Banjar, (harapanrakyat.com),- Pendidikan buat anak saat ini terasa mahal sekali, kalimat itu seringkali kita dengar dari ungkapan para orang tua siswa yang hendak menyekolahkan anaknya di sejumlah sekolah favorit.
Bayangkan saja, tarif yang dipatok pihak sekolah untuk iuran pada tahun pertama tergolong tinggi. Dan hal ini dirasa sangat memberatkan para orang tua, apalagi jika kondisi ekonomi mereka yang juga rendah. Semakin sekolah tersebut favorit, maka sekolah itu pun seolah menjadi mahal.

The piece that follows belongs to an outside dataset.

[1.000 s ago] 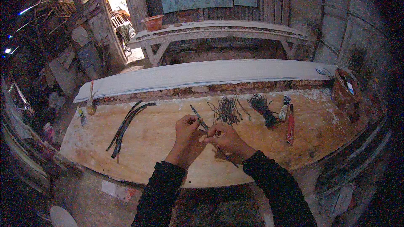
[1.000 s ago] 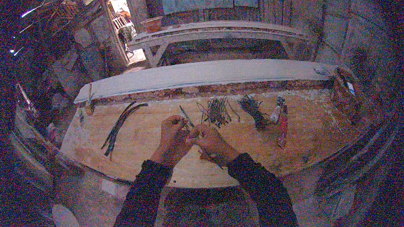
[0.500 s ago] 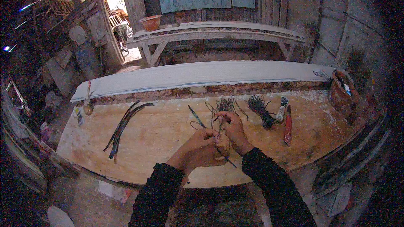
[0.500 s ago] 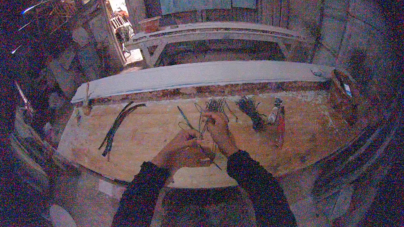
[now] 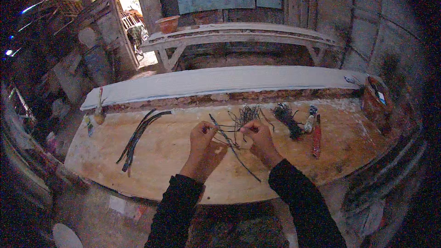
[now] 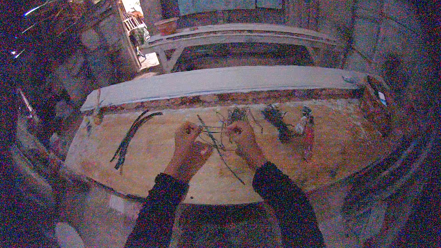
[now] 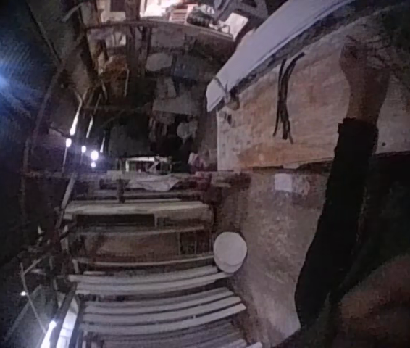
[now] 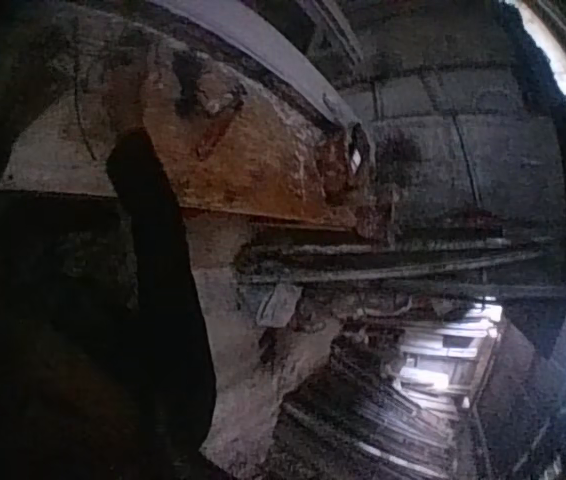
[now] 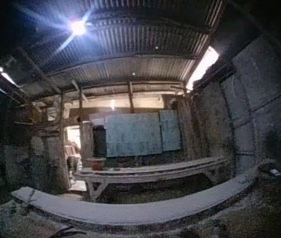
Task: The person weaves thin dark strips by hand on a wooden workbench, repeatedly picking up, aligning, and interlacing the strips. The person occasionally adjusts the bundle and continues the weaving process without using tools.
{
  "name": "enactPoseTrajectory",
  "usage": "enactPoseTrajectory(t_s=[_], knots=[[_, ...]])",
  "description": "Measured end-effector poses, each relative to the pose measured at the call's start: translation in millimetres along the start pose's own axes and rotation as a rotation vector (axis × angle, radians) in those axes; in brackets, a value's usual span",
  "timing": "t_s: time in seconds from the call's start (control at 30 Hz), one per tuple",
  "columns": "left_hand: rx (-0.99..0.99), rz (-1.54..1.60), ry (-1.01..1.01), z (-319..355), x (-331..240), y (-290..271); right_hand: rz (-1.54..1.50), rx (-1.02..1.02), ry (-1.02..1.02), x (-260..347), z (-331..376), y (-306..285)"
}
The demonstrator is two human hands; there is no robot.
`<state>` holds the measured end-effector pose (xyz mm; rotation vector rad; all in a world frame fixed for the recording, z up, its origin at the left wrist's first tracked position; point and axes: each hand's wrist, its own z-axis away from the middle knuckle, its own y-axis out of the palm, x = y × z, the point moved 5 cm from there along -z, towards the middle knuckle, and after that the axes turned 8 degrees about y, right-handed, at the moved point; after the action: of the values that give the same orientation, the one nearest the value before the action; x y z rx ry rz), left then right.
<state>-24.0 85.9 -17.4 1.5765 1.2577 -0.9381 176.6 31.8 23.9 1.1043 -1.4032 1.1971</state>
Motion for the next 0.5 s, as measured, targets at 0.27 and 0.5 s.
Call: enactPoseTrajectory(t_s=[0.27,0.5], knots=[[-0.104,-0.027,-0.010,-2,-4,-2,0.085,0.518,-0.262,19,45,53],[-0.018,0.353,-0.196,12,0,12,0.121,0.468,-0.141,24,43,42]])
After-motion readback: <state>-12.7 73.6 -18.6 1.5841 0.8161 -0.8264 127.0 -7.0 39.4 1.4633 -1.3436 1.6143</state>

Kegiatan Penerimaan Siswa Baru (PSB) tahun 2011 kembali menjadi sorotan. Terlebih lagi, PSB di sejumlah sekolah negeri yang banyak diminati para calon siswa. Sekolah tersebut mematok tarif cukup fantastis diatas angka Rp3 juta.
Beberapa Sekolah Menengah Atas Negeri (SMAN) dan (SMKN) favorit di Kota Banjar juga mematok tarif yang cukup lumayan besar. Tarif tersebut terlampau jauh berbeda dibanding dengan biaya yang dipatok di sejumlah SMA/ SMK swasta.
Wakasek Humas SMAN 1 Banjar, Barnas, Senin (30/5), mengatakan, biaya yang dipatok di SMAN 1 Banjar, untuk tahun pertama siswa baru mencapai kurang lebih Rp 4 juta. Menurutnya, biaya tersebut diperuntukan bagi kebutuhan dan pengembangan sekolah.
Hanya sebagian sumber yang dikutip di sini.